**YOUR ASSIGNMENT**
Using the entries below, output each line exactly from the first through the one that contains "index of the".

**EXERCISE INPUTS**
§ §

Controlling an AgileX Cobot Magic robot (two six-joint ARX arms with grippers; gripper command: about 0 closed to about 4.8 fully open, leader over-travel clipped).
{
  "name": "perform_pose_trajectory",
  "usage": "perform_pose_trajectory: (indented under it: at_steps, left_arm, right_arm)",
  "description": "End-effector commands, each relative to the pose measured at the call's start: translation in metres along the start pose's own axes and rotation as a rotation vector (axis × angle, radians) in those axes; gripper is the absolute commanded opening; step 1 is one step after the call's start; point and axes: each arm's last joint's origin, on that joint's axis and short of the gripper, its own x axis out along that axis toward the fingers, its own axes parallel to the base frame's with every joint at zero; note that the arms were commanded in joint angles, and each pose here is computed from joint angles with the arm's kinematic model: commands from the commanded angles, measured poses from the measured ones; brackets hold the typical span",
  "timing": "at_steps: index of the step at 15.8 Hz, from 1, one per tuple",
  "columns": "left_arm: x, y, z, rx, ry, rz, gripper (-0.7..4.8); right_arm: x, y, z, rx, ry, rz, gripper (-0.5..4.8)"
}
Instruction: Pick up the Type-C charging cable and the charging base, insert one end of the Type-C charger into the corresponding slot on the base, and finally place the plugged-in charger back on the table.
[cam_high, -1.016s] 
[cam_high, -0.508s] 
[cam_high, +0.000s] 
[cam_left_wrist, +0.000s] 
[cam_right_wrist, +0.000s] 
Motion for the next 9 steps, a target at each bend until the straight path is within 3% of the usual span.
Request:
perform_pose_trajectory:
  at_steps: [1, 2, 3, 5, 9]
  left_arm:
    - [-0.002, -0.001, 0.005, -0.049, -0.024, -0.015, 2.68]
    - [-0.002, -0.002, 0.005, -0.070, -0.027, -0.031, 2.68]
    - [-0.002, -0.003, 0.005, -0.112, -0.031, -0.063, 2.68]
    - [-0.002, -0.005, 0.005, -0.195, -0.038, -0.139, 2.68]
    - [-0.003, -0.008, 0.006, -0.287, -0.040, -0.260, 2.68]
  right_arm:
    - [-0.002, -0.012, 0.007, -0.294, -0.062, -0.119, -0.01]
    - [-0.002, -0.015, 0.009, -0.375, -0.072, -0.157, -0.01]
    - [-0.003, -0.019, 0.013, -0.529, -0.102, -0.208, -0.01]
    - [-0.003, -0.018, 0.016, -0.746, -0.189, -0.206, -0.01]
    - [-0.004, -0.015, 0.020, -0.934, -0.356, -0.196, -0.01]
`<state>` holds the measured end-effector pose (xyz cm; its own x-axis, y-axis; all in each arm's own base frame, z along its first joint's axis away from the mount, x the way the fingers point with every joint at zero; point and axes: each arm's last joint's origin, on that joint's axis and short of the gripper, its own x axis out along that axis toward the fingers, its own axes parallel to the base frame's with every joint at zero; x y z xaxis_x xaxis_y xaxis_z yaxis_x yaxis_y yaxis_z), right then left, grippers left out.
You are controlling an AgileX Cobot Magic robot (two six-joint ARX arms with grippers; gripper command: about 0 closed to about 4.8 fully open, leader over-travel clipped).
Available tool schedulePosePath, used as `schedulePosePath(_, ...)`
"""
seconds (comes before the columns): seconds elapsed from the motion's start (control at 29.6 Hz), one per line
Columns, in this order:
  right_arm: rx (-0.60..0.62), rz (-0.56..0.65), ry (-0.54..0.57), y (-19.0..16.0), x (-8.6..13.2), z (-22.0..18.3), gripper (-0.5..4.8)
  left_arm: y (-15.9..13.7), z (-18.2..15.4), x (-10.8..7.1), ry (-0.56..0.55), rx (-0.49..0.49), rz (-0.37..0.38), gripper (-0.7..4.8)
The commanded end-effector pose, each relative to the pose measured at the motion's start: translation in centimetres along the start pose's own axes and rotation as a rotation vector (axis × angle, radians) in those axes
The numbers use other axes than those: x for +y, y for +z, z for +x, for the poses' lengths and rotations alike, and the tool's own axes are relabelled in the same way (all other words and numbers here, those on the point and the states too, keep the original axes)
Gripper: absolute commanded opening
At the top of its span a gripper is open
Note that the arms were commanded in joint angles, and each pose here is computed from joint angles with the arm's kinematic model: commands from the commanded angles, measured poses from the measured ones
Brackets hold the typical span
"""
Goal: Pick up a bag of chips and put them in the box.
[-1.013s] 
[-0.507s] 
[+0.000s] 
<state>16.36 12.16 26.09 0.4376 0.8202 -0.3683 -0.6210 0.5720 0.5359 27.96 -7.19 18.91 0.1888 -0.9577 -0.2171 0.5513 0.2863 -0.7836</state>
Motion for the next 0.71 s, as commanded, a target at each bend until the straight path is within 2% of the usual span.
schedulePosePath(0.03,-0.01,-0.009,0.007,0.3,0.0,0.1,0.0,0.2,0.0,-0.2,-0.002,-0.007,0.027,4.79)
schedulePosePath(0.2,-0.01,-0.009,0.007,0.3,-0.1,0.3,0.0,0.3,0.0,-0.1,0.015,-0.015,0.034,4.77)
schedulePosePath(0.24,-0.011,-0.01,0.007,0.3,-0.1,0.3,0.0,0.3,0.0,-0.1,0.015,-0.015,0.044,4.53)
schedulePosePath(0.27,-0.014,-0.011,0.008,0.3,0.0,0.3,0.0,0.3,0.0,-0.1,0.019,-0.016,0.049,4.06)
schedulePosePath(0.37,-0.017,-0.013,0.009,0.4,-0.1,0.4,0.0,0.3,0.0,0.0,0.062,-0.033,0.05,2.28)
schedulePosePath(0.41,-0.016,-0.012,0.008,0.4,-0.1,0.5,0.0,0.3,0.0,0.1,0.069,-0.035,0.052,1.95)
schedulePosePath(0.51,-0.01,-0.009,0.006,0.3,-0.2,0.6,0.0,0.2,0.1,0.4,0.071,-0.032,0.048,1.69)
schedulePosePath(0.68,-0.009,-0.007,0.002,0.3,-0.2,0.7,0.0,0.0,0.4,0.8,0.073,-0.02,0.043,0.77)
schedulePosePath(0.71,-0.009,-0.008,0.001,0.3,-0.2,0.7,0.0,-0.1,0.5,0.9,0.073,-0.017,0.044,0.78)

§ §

**EXERCISE ANSWER**
Controlling an AgileX Cobot Magic robot (two six-joint ARX arms with grippers; gripper command: about 0 closed to about 4.8 fully open, leader over-travel clipped).
{
  "name": "perform_pose_trajectory",
  "usage": "perform_pose_trajectory: (indented under it: at_steps, left_arm, right_arm)",
  "description": "End-effector commands, each relative to the pose measured at the call's start: translation in metres along the start pose's own axes and rotation as a rotation vector (axis × angle, radians) in those axes; gripper is the absolute commanded opening; step 1 is one step after the call's start; point and axes: each arm's last joint's origin, on that joint's axis and short of the gripper, its own x axis out along that axis toward the fingers, its own axes parallel to the base frame's with every joint at zero; note that the arms were commanded in joint angles, and each pose here is computed from joint angles with the arm's kinematic model: commands from the commanded angles, measured poses from the measured ones; brackets hold the typical span",
  "timing": "at_steps: index of the step at 15.8 Hz, from 1, one per tuple",

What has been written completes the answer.